**WHAT YOU SHOULD DO**
Some lines in the records below may hold the word "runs"; give the number of those lines and nothing else.

Collection entries

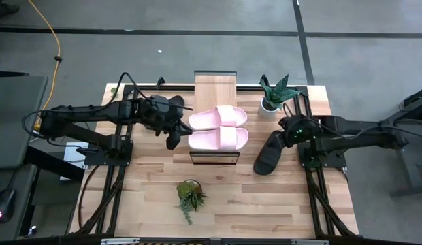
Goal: Pick and place slides into the shelf
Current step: Put the bottom black slide on the shelf
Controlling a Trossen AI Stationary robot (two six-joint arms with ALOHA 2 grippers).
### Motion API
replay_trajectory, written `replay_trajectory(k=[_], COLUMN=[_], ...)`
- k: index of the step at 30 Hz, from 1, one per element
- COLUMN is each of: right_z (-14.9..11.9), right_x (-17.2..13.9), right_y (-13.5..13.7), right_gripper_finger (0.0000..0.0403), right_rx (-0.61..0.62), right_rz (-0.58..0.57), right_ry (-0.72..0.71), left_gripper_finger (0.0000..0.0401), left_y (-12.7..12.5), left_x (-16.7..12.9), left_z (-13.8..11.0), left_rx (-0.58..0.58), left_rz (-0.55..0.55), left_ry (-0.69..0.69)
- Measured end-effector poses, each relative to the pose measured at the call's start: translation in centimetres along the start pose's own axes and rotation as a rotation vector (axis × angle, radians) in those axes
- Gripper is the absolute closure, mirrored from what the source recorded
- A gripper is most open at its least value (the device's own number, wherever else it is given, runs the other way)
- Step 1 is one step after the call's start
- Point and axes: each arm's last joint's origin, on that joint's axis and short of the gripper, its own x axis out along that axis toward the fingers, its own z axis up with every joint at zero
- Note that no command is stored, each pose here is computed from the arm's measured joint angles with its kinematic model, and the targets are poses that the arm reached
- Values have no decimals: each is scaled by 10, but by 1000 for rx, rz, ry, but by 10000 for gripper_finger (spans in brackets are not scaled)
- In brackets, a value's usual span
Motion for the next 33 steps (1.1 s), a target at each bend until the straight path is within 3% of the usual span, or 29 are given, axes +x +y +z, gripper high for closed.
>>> replay_trajectory(k=[4,9,20,29,33], right_z=[6,12,29,35,36], right_x=[0,6,19,28,31], right_y=[-6,-17,-29,-41,-47], right_gripper_finger=[304,304,304,303,277], right_rx=[18,6,-115,-172,-189], right_rz=[-26,-95,-60,-47,-60], right_ry=[7,128,273,415,460], left_gripper_finger=[368,368,381,400,397], left_y=[-1,-1,-2,-3,-3], left_x=[0,0,0,0,0], left_z=[-1,-2,-4,-3,-3], left_rx=[-1,-3,-88,-85,-89], left_rz=[-28,-53,-107,-110,-107], left_ry=[15,36,78,59,59])
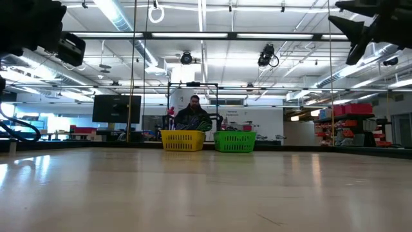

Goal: Pick & Place USB Port
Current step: Return to Home Position

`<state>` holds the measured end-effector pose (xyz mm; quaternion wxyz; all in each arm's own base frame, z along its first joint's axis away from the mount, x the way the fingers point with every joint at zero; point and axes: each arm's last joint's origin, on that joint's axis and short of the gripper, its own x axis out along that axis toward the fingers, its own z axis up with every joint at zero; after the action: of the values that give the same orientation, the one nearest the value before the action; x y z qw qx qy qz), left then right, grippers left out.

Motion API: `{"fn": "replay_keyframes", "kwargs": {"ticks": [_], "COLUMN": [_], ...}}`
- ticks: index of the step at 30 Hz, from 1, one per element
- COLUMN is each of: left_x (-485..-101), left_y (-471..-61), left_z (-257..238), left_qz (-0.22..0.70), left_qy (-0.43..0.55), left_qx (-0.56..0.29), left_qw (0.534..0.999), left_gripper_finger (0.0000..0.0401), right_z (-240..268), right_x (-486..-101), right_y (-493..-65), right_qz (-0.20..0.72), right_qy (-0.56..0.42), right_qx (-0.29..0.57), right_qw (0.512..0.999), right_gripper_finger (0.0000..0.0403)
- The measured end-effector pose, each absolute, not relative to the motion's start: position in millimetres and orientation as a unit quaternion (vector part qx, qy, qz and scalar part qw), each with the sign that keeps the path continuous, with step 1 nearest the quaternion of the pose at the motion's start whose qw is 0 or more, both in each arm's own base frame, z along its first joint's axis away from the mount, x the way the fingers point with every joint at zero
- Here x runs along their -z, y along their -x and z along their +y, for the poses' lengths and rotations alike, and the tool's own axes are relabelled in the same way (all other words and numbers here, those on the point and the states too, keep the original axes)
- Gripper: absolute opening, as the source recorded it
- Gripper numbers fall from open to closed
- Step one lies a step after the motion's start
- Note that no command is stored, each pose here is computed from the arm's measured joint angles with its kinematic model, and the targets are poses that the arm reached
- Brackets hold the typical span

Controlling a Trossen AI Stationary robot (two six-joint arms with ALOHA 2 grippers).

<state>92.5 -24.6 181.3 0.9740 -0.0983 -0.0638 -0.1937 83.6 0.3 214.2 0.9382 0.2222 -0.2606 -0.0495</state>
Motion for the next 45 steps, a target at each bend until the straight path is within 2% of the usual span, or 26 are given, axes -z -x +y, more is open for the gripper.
{"fn": "replay_keyframes", "kwargs": {"ticks": [19, 27, 34, 39, 45], "left_x": [-181.4, -181.3, -181.3, -181.3, -181.3], "left_y": [-93.5, -94.3, -94.9, -95.3, -95.4], "left_z": [-20.3, -16.1, -12.3, -8.4, -7.8], "left_qz": [-0.066, -0.069, -0.071, -0.073, -0.073], "left_qy": [0.097, 0.095, 0.094, 0.092, 0.092], "left_qx": [0.171, 0.149, 0.129, 0.109, 0.106], "left_qw": [0.978, 0.982, 0.985, 0.987, 0.987], "left_gripper_finger": [0.0030, 0.0030, 0.0030, 0.0030, 0.0030], "right_z": [-5.2, 1.4, 1.1, 2.0, 2.0], "right_x": [-211.6, -196.2, -170.2, -169.9, -170.0], "right_y": [-85.1, -92.6, -97.0, -97.5, -97.5], "right_qz": [-0.253, -0.148, -0.015, -0.011, -0.012], "right_qy": [-0.213, 0.013, 0.005, 0.082, 0.048], "right_qx": [0.090, 0.031, 0.037, 0.025, 0.024], "right_qw": [0.939, 0.988, 0.999, 0.996, 0.998], "right_gripper_finger": [0.0131, 0.0131, 0.0131, 0.0131, 0.0131]}}
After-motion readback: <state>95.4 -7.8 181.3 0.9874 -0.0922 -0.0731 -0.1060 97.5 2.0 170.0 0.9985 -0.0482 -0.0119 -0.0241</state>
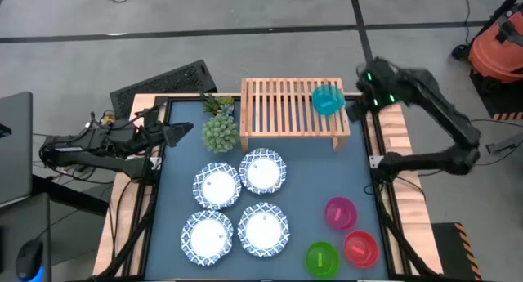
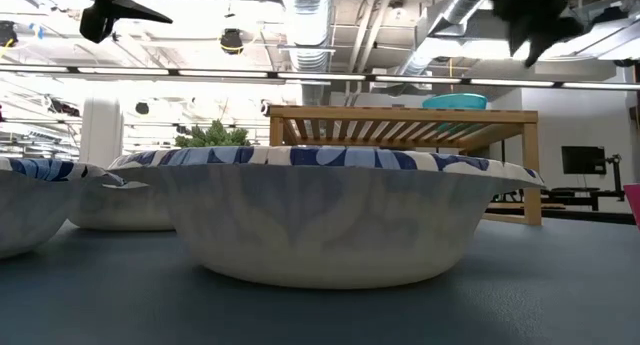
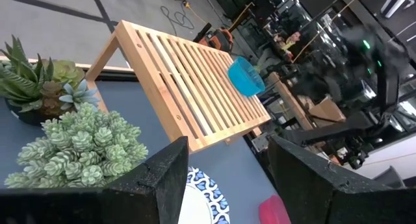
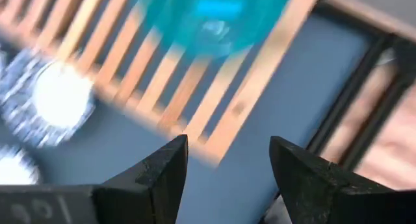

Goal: Place and stack bowls onto a shelf
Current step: Stack the red bowl on top of the blue bowl on the shelf

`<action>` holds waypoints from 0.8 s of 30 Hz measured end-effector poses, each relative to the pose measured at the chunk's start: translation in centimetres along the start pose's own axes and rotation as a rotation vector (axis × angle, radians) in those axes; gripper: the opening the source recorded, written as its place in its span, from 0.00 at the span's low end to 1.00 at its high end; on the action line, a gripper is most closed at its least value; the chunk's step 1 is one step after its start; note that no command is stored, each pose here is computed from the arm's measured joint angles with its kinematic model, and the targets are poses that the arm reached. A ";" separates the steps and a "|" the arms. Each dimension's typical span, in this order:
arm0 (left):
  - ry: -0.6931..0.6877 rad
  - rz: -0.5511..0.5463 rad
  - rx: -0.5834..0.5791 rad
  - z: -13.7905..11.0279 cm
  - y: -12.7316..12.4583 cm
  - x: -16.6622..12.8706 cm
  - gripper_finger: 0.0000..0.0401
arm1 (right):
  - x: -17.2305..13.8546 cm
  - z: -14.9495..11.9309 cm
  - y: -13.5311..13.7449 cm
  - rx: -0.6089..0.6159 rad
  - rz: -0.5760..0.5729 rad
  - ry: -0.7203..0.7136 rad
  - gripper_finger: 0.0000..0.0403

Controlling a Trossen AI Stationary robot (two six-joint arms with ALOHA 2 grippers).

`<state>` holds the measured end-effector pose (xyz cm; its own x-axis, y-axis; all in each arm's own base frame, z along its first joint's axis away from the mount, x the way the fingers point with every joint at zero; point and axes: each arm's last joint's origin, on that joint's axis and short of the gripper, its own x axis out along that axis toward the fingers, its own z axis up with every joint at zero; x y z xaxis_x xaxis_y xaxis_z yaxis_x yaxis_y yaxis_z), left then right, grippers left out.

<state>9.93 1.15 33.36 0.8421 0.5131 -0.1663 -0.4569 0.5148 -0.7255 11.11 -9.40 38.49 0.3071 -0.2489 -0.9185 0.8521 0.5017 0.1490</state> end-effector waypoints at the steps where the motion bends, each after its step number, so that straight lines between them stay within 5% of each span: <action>1: 0.000 0.000 0.000 0.0 0.0 0.0 0.49 | -0.1 -1.4 0.2 -0.002 0.023 0.004 0.61; 9: -0.001 0.000 0.000 0.0 0.0 0.0 0.49 | 3.7 -11.0 -0.6 0.087 0.169 0.110 0.61; 17: -0.001 0.000 -0.008 0.0 0.0 0.0 0.49 | 8.5 -14.2 2.3 0.002 0.461 0.131 0.61; 24: -0.005 0.003 -0.009 0.0 0.0 0.0 0.49 | 11.7 -17.0 5.3 -0.269 0.326 0.270 0.61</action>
<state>9.92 1.17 33.37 0.8394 0.5179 -0.1649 -0.4566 0.5072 -0.7309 12.00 4.42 22.30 0.3880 0.1617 -0.9073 0.5799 0.7223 0.3768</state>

**REPLY TO THE TASK**
2